That is not really the case in my program - I will briefly try to explain
the situation.
I have a custom data structure, say custom1, made up of two string fields
and another custom data type, say custom2. So, there is a series of
custom2 objects creation, then used for a series of custom1 object
creation. The custom1 class also has a static HashTable field, indexed by
a HashSet. The HashSet is constructed in a separate method which has
statements of the type hashsetname.add(new custom3(...)).
When this method finishes, before insertion into the main HashTable I run
a check with containsKey - the problem is that it fails even for custom3
objects with exactly the same fields.
Please offer some advice if you can, as I am stuck at this point for about
a week now and it brought all my work to a halt.
Regards,
George
On Tue, 17 Jul 2007 Lekeas GK wrote...
|From: Patricia Shanahan <
[email protected]>
|Date: Tue, 17 Jul 2007 13:18:19 -0700
|Subject: Re: HashTable
|
|George wrote:
|> I am refering to the classes available from java.util, you are right. But
|> if you construct a hashset containing objects o1 and o2 (assume any type
|> of objects) and a second hashset containing their clones, would the
|> hashcodes of the objects (and hence the hashcode of the hashset containing
|> them) be the same?
|>
|> It would seem logical to me that the answer to this question should be
|> positive, but the results of my code suggest otherwise...
|
|These paragraphs strongly imply that you consider clones to be equal.

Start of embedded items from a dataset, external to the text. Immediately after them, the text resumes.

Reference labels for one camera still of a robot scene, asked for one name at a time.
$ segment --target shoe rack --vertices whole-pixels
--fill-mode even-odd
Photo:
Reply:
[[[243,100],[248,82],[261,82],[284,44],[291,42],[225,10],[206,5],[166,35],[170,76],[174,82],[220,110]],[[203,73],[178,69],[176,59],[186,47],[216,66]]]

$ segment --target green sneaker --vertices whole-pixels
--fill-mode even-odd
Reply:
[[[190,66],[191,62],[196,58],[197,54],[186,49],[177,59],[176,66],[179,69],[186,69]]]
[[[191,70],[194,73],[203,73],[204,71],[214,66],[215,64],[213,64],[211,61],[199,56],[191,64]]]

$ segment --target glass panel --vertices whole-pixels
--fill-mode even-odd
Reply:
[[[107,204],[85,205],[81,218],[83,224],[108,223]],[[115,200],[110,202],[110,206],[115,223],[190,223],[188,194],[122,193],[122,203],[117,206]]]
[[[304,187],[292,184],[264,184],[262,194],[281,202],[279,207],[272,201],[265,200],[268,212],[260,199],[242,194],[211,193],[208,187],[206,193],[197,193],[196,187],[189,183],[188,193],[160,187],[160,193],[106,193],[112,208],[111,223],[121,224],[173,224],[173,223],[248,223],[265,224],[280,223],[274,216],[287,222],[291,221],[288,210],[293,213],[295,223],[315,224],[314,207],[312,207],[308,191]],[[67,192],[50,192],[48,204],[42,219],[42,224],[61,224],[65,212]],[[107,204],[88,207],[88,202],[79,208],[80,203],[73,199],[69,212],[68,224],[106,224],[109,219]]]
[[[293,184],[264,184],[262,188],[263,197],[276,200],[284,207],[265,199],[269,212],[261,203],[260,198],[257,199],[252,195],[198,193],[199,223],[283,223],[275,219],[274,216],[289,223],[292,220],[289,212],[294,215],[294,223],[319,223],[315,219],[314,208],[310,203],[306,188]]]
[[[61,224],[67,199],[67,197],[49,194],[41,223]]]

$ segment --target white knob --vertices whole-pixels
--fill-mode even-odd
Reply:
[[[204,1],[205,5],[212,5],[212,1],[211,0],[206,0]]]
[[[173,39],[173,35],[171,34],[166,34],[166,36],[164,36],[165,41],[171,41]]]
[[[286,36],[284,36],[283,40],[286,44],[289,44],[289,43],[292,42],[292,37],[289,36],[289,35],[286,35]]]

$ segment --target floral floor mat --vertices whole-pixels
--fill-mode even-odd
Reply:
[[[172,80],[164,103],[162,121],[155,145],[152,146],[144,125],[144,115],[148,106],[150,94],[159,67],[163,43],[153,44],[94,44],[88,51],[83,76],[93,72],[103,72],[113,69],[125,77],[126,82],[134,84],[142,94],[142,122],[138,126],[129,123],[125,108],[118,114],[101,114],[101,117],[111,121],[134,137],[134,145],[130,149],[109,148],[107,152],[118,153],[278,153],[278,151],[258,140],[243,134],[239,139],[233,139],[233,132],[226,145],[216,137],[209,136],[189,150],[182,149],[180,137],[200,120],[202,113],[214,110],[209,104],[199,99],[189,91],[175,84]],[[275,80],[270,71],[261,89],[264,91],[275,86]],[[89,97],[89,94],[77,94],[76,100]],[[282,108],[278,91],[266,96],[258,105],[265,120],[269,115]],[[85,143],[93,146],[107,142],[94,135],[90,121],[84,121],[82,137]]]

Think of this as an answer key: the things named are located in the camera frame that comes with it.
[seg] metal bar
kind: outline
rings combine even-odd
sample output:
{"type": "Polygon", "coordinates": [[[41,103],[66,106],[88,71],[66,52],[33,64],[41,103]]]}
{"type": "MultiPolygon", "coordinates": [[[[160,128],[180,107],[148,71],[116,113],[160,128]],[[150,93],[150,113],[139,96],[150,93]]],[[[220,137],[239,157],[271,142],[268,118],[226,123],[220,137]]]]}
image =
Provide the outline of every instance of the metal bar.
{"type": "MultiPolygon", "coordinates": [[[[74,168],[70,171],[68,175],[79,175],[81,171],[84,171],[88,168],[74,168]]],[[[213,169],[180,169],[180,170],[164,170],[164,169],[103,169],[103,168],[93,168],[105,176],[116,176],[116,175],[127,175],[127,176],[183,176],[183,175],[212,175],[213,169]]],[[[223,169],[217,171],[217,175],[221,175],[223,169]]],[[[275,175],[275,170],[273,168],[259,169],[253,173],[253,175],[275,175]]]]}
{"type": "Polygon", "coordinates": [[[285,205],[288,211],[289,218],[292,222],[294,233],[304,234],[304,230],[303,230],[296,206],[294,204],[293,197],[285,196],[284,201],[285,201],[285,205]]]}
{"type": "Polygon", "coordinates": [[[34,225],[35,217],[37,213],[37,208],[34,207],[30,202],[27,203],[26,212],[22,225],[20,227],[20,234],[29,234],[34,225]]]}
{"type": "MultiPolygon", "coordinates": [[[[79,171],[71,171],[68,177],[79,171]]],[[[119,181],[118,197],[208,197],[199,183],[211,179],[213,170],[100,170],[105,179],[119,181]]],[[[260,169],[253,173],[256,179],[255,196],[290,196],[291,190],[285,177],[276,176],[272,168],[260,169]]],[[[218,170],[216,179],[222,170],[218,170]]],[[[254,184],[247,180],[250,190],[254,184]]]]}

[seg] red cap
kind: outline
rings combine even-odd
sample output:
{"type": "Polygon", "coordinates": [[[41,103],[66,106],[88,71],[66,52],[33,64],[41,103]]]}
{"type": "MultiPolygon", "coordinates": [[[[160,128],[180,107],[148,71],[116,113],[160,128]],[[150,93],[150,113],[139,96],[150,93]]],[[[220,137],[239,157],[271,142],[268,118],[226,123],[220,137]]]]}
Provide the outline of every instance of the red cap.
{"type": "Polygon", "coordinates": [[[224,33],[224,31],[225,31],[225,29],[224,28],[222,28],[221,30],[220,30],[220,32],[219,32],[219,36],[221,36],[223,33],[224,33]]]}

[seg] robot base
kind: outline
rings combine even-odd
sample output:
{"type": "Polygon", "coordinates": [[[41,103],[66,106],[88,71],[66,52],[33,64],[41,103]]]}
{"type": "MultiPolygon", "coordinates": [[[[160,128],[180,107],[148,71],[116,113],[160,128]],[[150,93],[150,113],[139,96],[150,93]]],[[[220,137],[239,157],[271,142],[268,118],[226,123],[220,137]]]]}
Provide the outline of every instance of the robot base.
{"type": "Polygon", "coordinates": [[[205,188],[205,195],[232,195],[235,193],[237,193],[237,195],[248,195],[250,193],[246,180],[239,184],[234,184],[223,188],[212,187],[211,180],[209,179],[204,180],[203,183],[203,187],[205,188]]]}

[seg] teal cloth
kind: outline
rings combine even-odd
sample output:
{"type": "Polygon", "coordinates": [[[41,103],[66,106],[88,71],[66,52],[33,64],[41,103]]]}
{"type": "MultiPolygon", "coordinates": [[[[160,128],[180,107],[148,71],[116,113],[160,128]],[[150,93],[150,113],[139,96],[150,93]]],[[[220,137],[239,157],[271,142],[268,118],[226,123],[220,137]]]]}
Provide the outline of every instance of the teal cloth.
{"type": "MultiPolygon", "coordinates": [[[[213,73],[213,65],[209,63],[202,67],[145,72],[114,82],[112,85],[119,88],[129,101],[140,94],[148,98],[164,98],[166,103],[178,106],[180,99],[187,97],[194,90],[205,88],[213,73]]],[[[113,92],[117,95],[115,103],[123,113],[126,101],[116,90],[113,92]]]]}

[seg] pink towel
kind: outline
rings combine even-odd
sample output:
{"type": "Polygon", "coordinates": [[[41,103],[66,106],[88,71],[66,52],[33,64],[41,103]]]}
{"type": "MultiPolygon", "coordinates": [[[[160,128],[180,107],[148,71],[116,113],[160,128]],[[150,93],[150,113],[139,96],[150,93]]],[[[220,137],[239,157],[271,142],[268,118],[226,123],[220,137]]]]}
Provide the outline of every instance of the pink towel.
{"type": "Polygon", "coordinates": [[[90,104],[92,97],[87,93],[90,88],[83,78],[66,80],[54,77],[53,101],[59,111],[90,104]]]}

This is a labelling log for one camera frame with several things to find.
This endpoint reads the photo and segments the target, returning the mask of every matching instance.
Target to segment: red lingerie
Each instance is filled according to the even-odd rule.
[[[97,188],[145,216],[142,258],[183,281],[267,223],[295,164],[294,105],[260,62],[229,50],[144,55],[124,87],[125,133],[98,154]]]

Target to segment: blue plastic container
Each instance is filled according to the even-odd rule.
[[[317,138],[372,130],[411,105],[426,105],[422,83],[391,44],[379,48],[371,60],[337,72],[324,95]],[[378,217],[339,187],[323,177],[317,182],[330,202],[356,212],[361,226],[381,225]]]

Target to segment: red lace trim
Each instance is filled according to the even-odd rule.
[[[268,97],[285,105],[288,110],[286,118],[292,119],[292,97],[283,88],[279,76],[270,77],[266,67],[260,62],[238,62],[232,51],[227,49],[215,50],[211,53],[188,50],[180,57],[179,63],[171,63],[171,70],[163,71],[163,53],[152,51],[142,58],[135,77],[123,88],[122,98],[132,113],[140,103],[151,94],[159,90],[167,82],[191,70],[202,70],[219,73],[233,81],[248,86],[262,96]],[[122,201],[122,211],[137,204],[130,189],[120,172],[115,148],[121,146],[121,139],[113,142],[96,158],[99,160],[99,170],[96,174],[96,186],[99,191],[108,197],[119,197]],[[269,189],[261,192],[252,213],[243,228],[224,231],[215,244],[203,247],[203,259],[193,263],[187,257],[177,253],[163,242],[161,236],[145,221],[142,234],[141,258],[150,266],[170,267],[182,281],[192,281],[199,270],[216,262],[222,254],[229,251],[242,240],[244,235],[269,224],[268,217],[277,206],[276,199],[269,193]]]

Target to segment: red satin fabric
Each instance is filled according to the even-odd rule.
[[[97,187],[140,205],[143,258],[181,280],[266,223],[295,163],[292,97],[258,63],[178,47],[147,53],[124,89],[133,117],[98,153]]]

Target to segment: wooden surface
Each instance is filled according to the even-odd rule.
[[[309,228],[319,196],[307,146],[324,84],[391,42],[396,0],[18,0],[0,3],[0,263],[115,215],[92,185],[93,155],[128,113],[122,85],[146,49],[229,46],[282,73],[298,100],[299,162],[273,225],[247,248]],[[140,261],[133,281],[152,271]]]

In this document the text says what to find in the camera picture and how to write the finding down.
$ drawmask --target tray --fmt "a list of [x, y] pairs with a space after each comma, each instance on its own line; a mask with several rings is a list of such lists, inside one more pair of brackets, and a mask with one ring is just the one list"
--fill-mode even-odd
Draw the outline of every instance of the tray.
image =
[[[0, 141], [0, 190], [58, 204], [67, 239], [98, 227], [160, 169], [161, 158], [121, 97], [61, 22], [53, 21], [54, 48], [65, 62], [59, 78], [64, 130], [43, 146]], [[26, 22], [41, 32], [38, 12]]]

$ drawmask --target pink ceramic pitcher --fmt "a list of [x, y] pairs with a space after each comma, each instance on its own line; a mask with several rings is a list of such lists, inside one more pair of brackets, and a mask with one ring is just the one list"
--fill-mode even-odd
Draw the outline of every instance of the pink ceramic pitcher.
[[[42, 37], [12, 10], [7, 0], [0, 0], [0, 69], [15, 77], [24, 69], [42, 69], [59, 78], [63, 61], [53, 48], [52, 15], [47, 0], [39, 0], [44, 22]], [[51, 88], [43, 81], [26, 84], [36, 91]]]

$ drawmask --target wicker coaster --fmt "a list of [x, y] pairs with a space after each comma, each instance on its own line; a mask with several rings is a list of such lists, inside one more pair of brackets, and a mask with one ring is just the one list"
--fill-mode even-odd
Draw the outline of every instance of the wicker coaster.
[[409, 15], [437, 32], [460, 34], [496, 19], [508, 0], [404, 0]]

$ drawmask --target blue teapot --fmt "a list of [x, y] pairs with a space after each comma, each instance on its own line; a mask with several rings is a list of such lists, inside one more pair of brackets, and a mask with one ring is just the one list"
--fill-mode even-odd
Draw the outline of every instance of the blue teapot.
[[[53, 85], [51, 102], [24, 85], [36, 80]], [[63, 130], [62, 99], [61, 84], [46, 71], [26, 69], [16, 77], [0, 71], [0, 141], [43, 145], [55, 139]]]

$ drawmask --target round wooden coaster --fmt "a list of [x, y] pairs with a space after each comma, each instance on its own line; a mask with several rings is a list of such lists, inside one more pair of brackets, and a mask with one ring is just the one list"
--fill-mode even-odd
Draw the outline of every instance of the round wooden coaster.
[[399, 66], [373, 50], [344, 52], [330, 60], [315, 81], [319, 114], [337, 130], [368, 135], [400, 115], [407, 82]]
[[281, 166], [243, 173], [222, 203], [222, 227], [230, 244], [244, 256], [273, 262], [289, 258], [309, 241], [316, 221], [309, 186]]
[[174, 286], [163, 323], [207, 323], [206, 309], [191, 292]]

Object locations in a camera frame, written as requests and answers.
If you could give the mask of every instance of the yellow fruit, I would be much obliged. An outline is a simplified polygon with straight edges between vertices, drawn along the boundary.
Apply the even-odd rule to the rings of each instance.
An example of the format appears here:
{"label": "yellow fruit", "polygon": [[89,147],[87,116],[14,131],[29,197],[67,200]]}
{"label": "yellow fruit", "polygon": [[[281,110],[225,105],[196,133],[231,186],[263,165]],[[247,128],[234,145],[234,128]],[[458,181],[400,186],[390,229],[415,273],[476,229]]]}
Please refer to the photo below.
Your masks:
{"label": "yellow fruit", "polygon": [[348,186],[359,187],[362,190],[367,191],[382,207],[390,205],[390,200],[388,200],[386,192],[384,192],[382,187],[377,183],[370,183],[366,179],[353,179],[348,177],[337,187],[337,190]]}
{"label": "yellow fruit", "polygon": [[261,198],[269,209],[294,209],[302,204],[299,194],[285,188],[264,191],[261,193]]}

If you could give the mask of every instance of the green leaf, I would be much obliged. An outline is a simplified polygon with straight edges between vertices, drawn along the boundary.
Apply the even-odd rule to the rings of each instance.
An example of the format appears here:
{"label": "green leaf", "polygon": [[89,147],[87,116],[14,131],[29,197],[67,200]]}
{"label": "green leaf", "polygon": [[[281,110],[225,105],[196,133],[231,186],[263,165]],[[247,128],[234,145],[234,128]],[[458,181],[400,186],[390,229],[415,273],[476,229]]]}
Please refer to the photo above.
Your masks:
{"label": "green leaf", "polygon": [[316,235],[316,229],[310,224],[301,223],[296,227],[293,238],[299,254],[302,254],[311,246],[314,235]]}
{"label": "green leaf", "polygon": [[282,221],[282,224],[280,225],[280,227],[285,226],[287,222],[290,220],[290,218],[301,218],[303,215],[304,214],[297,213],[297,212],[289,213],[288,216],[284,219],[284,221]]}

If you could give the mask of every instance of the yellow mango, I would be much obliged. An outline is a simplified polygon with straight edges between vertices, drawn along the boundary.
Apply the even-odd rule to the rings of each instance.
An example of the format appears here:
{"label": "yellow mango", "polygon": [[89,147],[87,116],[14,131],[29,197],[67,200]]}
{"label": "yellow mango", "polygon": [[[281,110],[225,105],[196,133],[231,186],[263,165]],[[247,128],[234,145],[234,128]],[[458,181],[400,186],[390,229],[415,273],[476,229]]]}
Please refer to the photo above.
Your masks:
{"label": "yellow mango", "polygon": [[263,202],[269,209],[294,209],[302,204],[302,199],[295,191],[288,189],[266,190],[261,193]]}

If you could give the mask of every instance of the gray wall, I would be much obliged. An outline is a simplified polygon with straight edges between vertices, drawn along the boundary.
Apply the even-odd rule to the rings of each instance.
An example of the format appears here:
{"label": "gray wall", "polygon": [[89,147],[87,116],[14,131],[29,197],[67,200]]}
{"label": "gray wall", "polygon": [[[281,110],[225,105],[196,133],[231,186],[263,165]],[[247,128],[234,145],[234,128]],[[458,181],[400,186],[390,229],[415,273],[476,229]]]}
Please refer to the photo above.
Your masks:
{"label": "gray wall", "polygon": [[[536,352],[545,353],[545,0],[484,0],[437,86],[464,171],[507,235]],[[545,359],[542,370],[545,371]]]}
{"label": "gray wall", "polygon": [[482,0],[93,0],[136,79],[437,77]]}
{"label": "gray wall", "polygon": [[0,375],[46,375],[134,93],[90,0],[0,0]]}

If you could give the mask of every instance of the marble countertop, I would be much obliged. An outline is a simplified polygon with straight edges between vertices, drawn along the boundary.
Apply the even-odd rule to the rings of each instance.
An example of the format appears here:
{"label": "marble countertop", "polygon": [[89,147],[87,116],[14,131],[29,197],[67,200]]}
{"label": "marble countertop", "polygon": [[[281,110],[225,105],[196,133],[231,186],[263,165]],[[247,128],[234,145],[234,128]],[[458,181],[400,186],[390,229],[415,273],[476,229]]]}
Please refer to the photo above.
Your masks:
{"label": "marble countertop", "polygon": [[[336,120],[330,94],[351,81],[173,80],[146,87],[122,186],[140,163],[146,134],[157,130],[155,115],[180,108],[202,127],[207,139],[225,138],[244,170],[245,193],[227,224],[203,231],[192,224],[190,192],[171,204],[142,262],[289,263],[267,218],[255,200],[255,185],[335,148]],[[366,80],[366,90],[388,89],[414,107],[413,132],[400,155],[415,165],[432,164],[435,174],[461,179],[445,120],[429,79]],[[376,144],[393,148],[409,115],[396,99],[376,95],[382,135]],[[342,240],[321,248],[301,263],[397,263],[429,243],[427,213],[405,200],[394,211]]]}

|That means two distinct instances of your class can be equal, so the
|Object equals and hashCode behavior is completely wrong for that class.
|You do need to override.
|
|> By overiding equals and hashCode, I get something more closer to the
|> result I want but a bit further from what I would assume as correct
|> behaviour. If you could provide any explanation as to why the answer to my
|> assumption above shoulbe no, I would be grateful.
|
|"something more closer" suggests that you are not there yet. If so, I
|suggest doing the following:
|
|1. Write a trivial hashCode() that always returns zero.
|
|2. Concentrate on equals. Think carefully about what determines whether
|an instance of your class is equal to another object, and implement that
|test as your equals method.
|
|The hash-based collections work correctly, but inefficiently, with a
|trivial hashCode().
|
|Once you are sure equals is correct, go back and implement hashCode so
|that all equal instances have the same hashCode while minimizing
|collisions between unequal objects.